I totally get the frustration—downtime in the Designer or Dashboard isn’t just inconvenient, it hurts when you’re on deadline, presenting to a client, or just trying to get paid. We deserve better.
That said, let’s remember: there’s a whole team at Webflow working their asses off to fix this. Real people. Not robots. Not some offshore auto-responder farm. Engineers, designers, QA folks—probably running on fumes and caffeine trying to get things stable again.
Now, Webflow—this part’s for you:
We need more than vague “we’re working on it” messages. Give us a real, transparent breakdown of what happened, what you’re doing to fix it, and how you’ll prevent it next time. We can handle the truth. What we can’t handle is feeling like we’re shouting into a void while our businesses are on pause.
As you grow, don’t lose sight of what made us choose you in the first place: that sense of connection, agility, and possibility. Don’t become the next WordPress—bloated, out of touch, and easy to walk away from. In this economy? Trust is everything.
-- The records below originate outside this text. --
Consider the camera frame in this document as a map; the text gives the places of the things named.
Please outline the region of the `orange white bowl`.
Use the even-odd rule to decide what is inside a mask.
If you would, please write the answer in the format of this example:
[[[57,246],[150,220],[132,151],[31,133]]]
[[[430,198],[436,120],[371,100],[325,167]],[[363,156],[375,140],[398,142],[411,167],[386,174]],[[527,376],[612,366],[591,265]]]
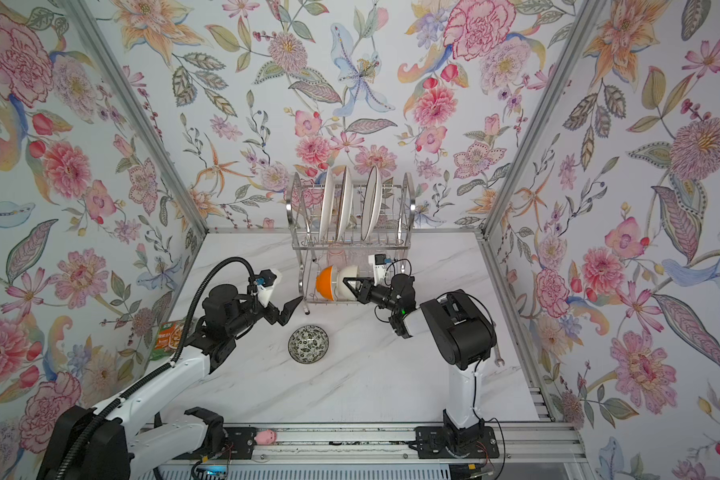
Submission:
[[[336,270],[333,266],[326,267],[317,275],[315,290],[322,299],[329,302],[338,299],[336,294]]]

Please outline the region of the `pink small toy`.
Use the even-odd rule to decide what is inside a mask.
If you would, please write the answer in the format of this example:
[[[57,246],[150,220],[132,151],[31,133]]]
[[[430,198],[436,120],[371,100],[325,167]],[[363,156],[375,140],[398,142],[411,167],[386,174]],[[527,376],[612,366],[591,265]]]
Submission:
[[[254,440],[257,445],[273,445],[277,441],[277,433],[271,429],[259,430],[256,433]]]

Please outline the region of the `cream white bowl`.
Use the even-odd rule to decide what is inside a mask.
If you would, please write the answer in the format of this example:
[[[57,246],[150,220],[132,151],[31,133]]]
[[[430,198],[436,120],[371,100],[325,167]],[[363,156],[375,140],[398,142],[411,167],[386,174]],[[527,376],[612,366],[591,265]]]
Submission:
[[[354,301],[356,299],[353,290],[357,288],[359,267],[348,265],[335,275],[334,296],[337,300]]]

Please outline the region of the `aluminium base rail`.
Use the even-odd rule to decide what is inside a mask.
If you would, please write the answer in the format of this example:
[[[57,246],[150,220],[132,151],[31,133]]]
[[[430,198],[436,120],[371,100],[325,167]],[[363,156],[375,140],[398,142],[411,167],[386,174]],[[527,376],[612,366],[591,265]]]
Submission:
[[[161,467],[167,479],[591,479],[583,443],[567,424],[492,421],[482,439],[448,448],[435,423],[233,424],[236,434],[271,430],[205,462]]]

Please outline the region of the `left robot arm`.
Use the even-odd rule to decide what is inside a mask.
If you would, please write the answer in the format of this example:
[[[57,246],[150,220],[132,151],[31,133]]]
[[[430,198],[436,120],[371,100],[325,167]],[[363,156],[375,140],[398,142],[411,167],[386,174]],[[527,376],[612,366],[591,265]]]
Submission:
[[[190,307],[204,306],[206,319],[218,319],[209,333],[200,322],[174,359],[94,407],[72,407],[56,421],[42,460],[40,479],[136,479],[182,455],[215,458],[234,446],[222,415],[195,406],[177,419],[146,427],[164,407],[217,370],[243,333],[258,321],[286,325],[302,299],[274,306],[272,287],[241,295],[230,284],[195,295]]]

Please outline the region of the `pink floral patterned bowl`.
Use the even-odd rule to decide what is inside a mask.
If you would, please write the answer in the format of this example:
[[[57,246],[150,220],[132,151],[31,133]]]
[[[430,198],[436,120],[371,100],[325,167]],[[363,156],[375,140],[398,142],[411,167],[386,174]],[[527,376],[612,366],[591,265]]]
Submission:
[[[289,337],[288,353],[302,365],[310,365],[322,360],[330,348],[327,332],[318,325],[304,325],[297,328]]]

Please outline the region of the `two-tier metal dish rack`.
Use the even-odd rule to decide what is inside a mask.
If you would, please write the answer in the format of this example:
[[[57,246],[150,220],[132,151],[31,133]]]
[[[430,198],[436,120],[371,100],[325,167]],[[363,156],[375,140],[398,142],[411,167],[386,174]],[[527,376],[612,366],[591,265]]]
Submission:
[[[353,302],[347,300],[329,302],[318,295],[315,290],[316,277],[328,266],[333,266],[337,274],[348,265],[357,265],[360,275],[372,277],[368,256],[383,253],[391,260],[385,283],[391,280],[391,276],[397,270],[405,273],[410,271],[408,267],[395,262],[408,255],[411,245],[416,210],[412,176],[407,173],[399,182],[393,178],[382,177],[380,216],[370,238],[365,242],[361,240],[361,217],[369,174],[358,180],[353,178],[354,195],[350,223],[343,240],[337,241],[337,215],[345,169],[341,169],[338,174],[332,172],[335,180],[333,212],[328,238],[324,242],[318,241],[318,234],[326,174],[318,183],[294,174],[285,190],[285,208],[291,245],[296,253],[299,267],[298,292],[304,297],[306,313],[310,312],[309,307],[313,304]]]

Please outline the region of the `white plate right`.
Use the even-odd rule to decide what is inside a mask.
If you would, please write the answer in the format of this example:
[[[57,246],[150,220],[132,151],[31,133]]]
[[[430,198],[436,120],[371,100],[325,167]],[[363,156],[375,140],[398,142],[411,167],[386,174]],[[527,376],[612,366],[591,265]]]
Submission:
[[[366,184],[361,217],[361,240],[367,241],[377,225],[382,204],[383,181],[378,167],[374,166]]]

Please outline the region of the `white plate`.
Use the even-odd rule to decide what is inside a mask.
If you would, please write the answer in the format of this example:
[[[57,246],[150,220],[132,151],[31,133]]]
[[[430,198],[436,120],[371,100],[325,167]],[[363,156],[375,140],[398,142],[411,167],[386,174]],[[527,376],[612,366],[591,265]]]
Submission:
[[[374,166],[366,184],[361,217],[361,240],[367,241],[377,225],[382,204],[383,181],[378,167]]]
[[[328,238],[328,232],[333,212],[335,180],[331,170],[326,172],[323,201],[320,213],[320,226],[318,241],[324,242]]]
[[[346,168],[342,177],[340,203],[337,215],[336,240],[342,241],[350,223],[354,195],[354,182],[351,171]]]

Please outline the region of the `white plate middle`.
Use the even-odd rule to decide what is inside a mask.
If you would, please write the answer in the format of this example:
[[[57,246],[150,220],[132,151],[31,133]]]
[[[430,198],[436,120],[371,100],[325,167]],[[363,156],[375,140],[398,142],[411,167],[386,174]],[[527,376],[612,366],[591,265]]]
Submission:
[[[340,203],[337,215],[336,240],[342,241],[350,223],[354,195],[354,182],[351,171],[346,168],[342,177]]]

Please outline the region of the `white plate left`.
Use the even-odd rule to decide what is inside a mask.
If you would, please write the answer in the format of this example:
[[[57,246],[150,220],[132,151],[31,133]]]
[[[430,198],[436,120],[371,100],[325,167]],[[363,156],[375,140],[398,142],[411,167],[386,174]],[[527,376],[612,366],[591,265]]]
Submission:
[[[328,232],[333,212],[335,180],[331,170],[326,172],[323,201],[320,213],[320,226],[318,241],[324,242],[328,238]]]

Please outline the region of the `metal wrench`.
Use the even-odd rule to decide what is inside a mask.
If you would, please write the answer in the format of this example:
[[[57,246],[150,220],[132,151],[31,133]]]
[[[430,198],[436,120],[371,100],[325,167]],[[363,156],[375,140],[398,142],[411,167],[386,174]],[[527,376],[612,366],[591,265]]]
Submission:
[[[498,336],[495,336],[495,338],[493,340],[492,358],[493,358],[493,361],[494,361],[494,364],[496,367],[502,368],[505,366],[505,360],[502,357],[501,351],[500,351]]]

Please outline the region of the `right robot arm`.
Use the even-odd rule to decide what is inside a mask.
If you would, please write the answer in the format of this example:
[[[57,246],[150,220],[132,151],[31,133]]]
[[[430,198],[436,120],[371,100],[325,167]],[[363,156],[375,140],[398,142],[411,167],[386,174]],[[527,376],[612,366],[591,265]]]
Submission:
[[[443,448],[464,456],[483,444],[487,432],[478,407],[479,370],[489,359],[503,364],[496,323],[485,305],[462,289],[417,303],[414,281],[411,275],[397,274],[388,285],[370,277],[346,277],[342,285],[359,303],[388,311],[388,323],[399,337],[432,337],[449,366],[449,398],[438,437]]]

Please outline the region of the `aluminium corner frame post right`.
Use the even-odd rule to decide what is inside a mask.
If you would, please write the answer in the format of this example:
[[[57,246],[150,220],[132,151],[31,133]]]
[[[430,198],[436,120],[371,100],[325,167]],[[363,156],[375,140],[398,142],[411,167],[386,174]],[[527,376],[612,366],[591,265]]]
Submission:
[[[565,86],[575,68],[585,42],[595,29],[596,21],[603,5],[595,0],[581,2],[581,10],[572,23],[571,33],[566,40],[561,55],[558,58],[557,68],[547,83],[547,87],[540,97],[539,104],[533,115],[524,138],[520,142],[517,154],[513,160],[507,176],[499,190],[498,197],[488,215],[482,230],[482,239],[488,241],[490,236],[499,229],[500,219],[507,208],[513,191],[531,159],[536,144],[541,139],[548,126],[555,106],[561,99]]]

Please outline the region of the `aluminium corner frame post left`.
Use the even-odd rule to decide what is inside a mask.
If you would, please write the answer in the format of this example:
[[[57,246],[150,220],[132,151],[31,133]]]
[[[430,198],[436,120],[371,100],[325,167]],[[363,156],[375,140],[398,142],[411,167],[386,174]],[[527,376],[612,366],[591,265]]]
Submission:
[[[191,199],[189,190],[183,184],[170,154],[142,109],[138,95],[131,88],[121,65],[115,58],[86,2],[61,0],[60,5],[78,32],[83,44],[91,50],[90,55],[100,68],[103,78],[121,101],[130,125],[144,142],[151,158],[163,174],[167,186],[173,192],[174,198],[184,214],[184,219],[196,231],[200,242],[203,242],[209,232],[207,223],[202,219]]]

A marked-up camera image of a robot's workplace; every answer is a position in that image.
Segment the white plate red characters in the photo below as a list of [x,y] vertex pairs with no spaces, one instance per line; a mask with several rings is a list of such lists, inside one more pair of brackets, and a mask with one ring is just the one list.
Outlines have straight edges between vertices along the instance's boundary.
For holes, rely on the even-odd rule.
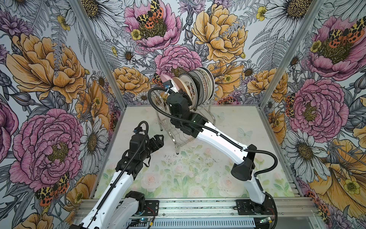
[[188,94],[190,95],[192,101],[190,109],[193,110],[196,108],[198,102],[198,91],[196,85],[192,78],[187,74],[182,74],[179,78],[185,83],[186,87],[188,88]]

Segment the dark square floral plate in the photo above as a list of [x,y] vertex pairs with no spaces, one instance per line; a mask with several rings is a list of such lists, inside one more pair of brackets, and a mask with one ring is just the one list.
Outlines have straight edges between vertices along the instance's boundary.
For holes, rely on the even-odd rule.
[[197,100],[197,106],[200,106],[204,100],[204,84],[202,79],[200,78],[200,75],[198,74],[198,72],[196,70],[193,71],[189,71],[188,74],[190,75],[190,77],[192,78],[197,92],[198,92],[198,100]]

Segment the white plate black emblem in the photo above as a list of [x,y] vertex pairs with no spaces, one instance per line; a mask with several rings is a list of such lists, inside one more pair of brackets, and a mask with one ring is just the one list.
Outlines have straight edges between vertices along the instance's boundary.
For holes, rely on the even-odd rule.
[[207,75],[207,72],[202,68],[197,68],[196,71],[203,84],[204,99],[203,99],[202,103],[204,104],[207,101],[208,92],[209,92],[208,91],[208,75]]

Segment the white plate orange sunburst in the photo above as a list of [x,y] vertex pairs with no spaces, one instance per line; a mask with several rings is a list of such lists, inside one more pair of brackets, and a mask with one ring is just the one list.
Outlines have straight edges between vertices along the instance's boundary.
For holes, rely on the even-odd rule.
[[209,76],[208,76],[208,98],[210,97],[210,92],[211,92],[211,86],[210,86],[210,81],[209,81]]

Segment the white plate green red rim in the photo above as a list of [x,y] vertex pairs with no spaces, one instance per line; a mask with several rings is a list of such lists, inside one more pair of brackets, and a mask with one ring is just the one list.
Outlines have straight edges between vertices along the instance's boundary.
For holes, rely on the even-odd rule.
[[215,93],[215,81],[214,81],[214,76],[212,75],[212,73],[204,67],[204,70],[207,72],[208,76],[209,76],[209,81],[210,81],[210,86],[211,86],[211,92],[210,92],[210,97],[208,98],[208,100],[211,100],[214,96]]

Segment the beige round plate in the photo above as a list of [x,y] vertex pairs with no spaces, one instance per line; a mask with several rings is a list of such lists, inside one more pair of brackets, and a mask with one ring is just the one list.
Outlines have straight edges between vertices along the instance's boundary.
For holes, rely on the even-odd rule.
[[180,80],[180,78],[173,77],[173,78],[171,79],[171,82],[172,82],[172,85],[173,85],[172,90],[173,90],[174,92],[177,92],[177,93],[186,93],[186,94],[187,94],[186,86],[185,86],[185,85],[184,85],[184,83]]

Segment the pink round plate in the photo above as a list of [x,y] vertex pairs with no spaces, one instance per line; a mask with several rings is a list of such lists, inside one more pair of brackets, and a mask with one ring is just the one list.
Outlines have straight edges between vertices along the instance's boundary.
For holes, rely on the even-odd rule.
[[166,75],[166,74],[160,74],[160,78],[162,80],[162,82],[164,83],[165,81],[171,80],[171,77]]

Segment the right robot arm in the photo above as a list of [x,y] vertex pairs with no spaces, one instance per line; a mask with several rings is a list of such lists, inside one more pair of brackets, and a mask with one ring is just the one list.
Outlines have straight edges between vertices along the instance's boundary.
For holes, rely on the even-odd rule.
[[[258,150],[254,145],[246,146],[235,141],[217,129],[202,115],[191,112],[189,105],[192,101],[187,93],[170,92],[166,102],[170,112],[168,117],[174,127],[186,135],[214,146],[234,162],[231,175],[244,182],[250,198],[247,204],[249,210],[255,214],[264,214],[266,210],[272,210],[276,214],[275,201],[270,194],[264,191],[257,176],[274,170],[278,165],[277,157],[271,152]],[[254,159],[256,154],[270,156],[274,161],[273,165],[255,172]]]

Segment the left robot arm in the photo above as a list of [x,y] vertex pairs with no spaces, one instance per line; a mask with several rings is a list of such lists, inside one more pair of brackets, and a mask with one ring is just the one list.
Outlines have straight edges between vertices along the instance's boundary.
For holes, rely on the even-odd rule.
[[71,229],[121,229],[134,215],[142,215],[146,208],[145,195],[141,192],[126,191],[134,182],[151,154],[164,146],[164,136],[149,138],[136,133],[130,140],[129,149],[117,163],[112,180],[102,197],[78,225]]

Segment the chrome two-tier dish rack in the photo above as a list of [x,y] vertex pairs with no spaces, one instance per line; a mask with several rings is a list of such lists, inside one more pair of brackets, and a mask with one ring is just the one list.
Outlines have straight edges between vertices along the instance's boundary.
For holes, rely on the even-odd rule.
[[[156,91],[165,91],[168,93],[165,102],[168,111],[161,109],[154,102],[153,94]],[[204,130],[212,130],[211,127],[206,126],[206,124],[209,123],[209,120],[206,117],[190,110],[189,106],[192,104],[192,101],[183,90],[174,92],[170,88],[154,87],[148,91],[148,101],[157,113],[167,117],[170,120],[170,123],[175,128],[181,130],[185,135],[197,138]]]

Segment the green circuit board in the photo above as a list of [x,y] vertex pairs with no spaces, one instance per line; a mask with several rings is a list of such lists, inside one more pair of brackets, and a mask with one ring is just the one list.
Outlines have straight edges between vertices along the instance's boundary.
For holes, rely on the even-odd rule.
[[150,228],[152,226],[152,224],[153,224],[152,221],[149,220],[148,218],[133,219],[127,228],[135,227],[135,226],[137,226],[137,227],[147,226],[148,228]]

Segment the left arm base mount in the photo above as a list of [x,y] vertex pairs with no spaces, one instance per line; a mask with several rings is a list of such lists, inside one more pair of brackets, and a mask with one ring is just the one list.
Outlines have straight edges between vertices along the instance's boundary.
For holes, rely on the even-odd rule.
[[140,216],[158,216],[159,212],[159,200],[144,200],[138,202],[138,209],[133,216],[140,217]]

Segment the aluminium front rail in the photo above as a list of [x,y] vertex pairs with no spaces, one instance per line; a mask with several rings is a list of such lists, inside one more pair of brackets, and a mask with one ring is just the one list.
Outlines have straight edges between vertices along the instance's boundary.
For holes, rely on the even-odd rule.
[[[310,198],[274,198],[274,215],[239,215],[236,198],[146,199],[159,200],[158,216],[132,216],[121,229],[323,229]],[[96,204],[86,200],[73,224],[78,225]],[[133,219],[148,218],[152,226],[128,227]]]

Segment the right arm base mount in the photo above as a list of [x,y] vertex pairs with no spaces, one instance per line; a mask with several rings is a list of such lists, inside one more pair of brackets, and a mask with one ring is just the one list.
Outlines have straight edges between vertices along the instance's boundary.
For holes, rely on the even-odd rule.
[[235,201],[234,210],[239,215],[274,215],[275,210],[270,199],[265,199],[263,204],[258,204],[250,199],[237,199]]

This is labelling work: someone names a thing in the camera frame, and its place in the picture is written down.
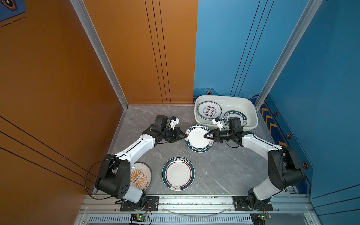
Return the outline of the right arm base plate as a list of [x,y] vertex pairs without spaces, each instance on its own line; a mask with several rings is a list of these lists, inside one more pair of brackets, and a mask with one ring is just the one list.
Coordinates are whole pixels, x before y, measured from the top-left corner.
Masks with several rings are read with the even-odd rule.
[[253,196],[234,196],[232,199],[234,208],[237,212],[273,211],[273,206],[270,199],[260,201]]

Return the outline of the large green red plate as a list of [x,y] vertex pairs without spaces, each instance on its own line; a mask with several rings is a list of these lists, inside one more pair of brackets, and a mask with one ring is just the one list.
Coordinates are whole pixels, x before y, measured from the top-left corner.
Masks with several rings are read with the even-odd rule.
[[173,191],[188,189],[195,180],[195,168],[192,162],[184,157],[173,157],[162,169],[162,180],[165,186]]

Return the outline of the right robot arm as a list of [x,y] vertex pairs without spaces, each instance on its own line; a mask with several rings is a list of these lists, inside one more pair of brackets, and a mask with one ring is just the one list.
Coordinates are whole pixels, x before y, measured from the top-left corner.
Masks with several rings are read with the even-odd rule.
[[304,182],[306,179],[296,150],[293,148],[275,145],[258,138],[249,131],[243,131],[241,128],[224,131],[217,128],[206,133],[203,137],[216,143],[233,141],[267,160],[268,178],[248,191],[247,206],[253,211],[262,209],[270,198],[290,186]]

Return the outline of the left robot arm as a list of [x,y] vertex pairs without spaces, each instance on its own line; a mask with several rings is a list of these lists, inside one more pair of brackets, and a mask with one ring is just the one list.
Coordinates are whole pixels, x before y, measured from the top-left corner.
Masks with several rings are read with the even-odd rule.
[[95,182],[95,188],[118,200],[126,200],[141,209],[146,203],[145,191],[132,185],[130,172],[133,165],[161,141],[174,143],[187,138],[179,127],[162,128],[150,126],[125,150],[107,154],[102,162]]

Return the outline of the green lettered plate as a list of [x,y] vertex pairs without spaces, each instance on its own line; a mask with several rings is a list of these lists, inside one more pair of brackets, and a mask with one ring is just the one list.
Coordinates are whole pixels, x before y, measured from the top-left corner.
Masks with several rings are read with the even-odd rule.
[[241,126],[244,127],[248,123],[248,119],[245,114],[239,111],[230,110],[224,114],[224,121],[226,125],[229,125],[229,118],[237,117],[241,120]]
[[204,153],[209,151],[214,141],[208,138],[205,138],[204,135],[207,135],[211,130],[204,125],[193,125],[189,127],[186,131],[187,137],[185,138],[186,146],[194,152]]

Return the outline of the coin pattern plate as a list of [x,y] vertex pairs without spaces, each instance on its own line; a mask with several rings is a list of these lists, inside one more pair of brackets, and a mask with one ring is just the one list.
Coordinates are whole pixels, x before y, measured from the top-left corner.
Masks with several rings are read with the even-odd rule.
[[197,113],[202,119],[211,121],[221,116],[222,108],[216,102],[205,101],[199,104]]

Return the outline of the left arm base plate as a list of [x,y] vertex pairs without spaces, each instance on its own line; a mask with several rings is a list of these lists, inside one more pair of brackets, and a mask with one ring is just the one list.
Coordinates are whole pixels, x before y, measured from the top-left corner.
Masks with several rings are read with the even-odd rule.
[[121,204],[121,212],[145,212],[148,209],[151,212],[157,212],[159,205],[159,196],[146,196],[145,205],[140,207],[138,203],[133,203],[130,201],[124,201]]

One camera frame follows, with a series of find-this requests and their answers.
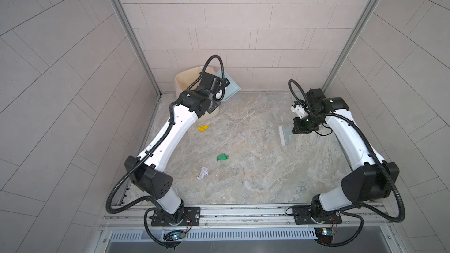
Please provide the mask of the pale green hand brush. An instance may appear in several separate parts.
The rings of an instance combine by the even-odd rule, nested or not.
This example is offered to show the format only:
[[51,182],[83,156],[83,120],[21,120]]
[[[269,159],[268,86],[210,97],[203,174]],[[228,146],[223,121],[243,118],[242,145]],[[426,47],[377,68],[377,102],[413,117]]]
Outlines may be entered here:
[[278,127],[278,131],[280,134],[280,141],[282,146],[287,146],[292,141],[293,129],[288,125],[280,125]]

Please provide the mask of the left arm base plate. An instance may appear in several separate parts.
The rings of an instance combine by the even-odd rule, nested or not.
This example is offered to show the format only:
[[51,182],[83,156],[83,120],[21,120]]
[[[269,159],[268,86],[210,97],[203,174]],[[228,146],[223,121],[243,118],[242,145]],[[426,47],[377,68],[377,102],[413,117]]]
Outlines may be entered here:
[[163,209],[157,209],[151,216],[152,227],[182,227],[198,226],[200,219],[200,207],[181,206],[175,214],[169,214]]

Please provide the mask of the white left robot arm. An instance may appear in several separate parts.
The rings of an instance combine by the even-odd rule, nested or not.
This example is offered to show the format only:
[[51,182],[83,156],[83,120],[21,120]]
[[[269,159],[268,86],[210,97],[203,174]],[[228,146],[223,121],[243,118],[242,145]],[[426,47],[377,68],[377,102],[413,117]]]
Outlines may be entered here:
[[[168,161],[188,129],[206,113],[216,110],[230,84],[225,75],[216,76],[206,70],[212,60],[223,61],[219,55],[209,57],[199,73],[199,77],[169,105],[169,119],[152,142],[138,154],[125,161],[126,174],[118,181],[109,194],[105,209],[109,214],[118,214],[132,206],[150,201],[170,224],[178,224],[183,219],[185,204],[172,190],[173,179],[164,172]],[[146,196],[113,208],[112,200],[119,188],[127,181],[136,185]]]

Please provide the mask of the pale green dustpan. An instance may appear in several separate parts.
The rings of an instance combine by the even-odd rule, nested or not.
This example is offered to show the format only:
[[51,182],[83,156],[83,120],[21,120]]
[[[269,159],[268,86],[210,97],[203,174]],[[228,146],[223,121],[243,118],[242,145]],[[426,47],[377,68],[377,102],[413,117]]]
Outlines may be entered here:
[[225,90],[225,96],[222,99],[222,101],[227,101],[229,100],[231,97],[233,97],[237,92],[239,92],[241,90],[241,88],[239,87],[239,85],[233,80],[233,78],[231,77],[231,75],[229,75],[226,71],[224,73],[225,78],[228,79],[228,81],[230,82],[230,84],[226,87]]

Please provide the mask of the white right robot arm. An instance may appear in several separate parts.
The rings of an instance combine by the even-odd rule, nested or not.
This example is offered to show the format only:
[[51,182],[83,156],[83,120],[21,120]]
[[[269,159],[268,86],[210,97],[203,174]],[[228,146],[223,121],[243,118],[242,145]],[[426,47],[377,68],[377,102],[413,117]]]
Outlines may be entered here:
[[[405,219],[405,205],[395,182],[400,170],[394,162],[386,162],[370,144],[357,126],[349,106],[343,98],[326,98],[321,89],[304,91],[298,82],[288,81],[291,89],[296,86],[301,97],[295,96],[291,107],[297,114],[294,118],[293,134],[318,132],[320,126],[329,128],[341,145],[351,172],[338,187],[316,195],[311,203],[311,215],[316,221],[333,212],[344,212],[355,207],[365,207],[391,222],[400,223]],[[384,199],[394,195],[398,215],[389,216],[368,201]]]

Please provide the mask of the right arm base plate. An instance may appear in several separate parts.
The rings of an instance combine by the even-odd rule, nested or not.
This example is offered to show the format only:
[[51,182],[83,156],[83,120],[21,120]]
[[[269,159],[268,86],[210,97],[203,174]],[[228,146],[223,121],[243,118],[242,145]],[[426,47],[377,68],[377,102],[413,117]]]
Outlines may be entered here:
[[294,218],[296,225],[342,224],[340,212],[326,212],[320,207],[292,206],[285,213]]
We want to root for you. But you gotta show up.
— A designer who actually likes this tool and just wants it to work.
Hey, I like this tool too. But I also like being in business.
They’re human, but they forked up. It probably wasn’t the engineers that forked up, but someone did. And I haven’t seen anyone giving any grief to the engineers, but to the execs who have been making some terrible decisions over the past couple years that undoubtedly led to this.
Sorry to be a jerk, but reading this irritated me.
Rest assured, nothing will happen except the usual “we hear you…” blah blah.
Webflow has reached a size where only profit maximization matters. And that’s achieved through a steady stream of new “features” (often only needed by a few) that
a. potentially reach new target groups and
b. justify a higher tariff for you and me.
Stability or fixing existing bugs is no longer of interest here. They know we’ve learned to live with it.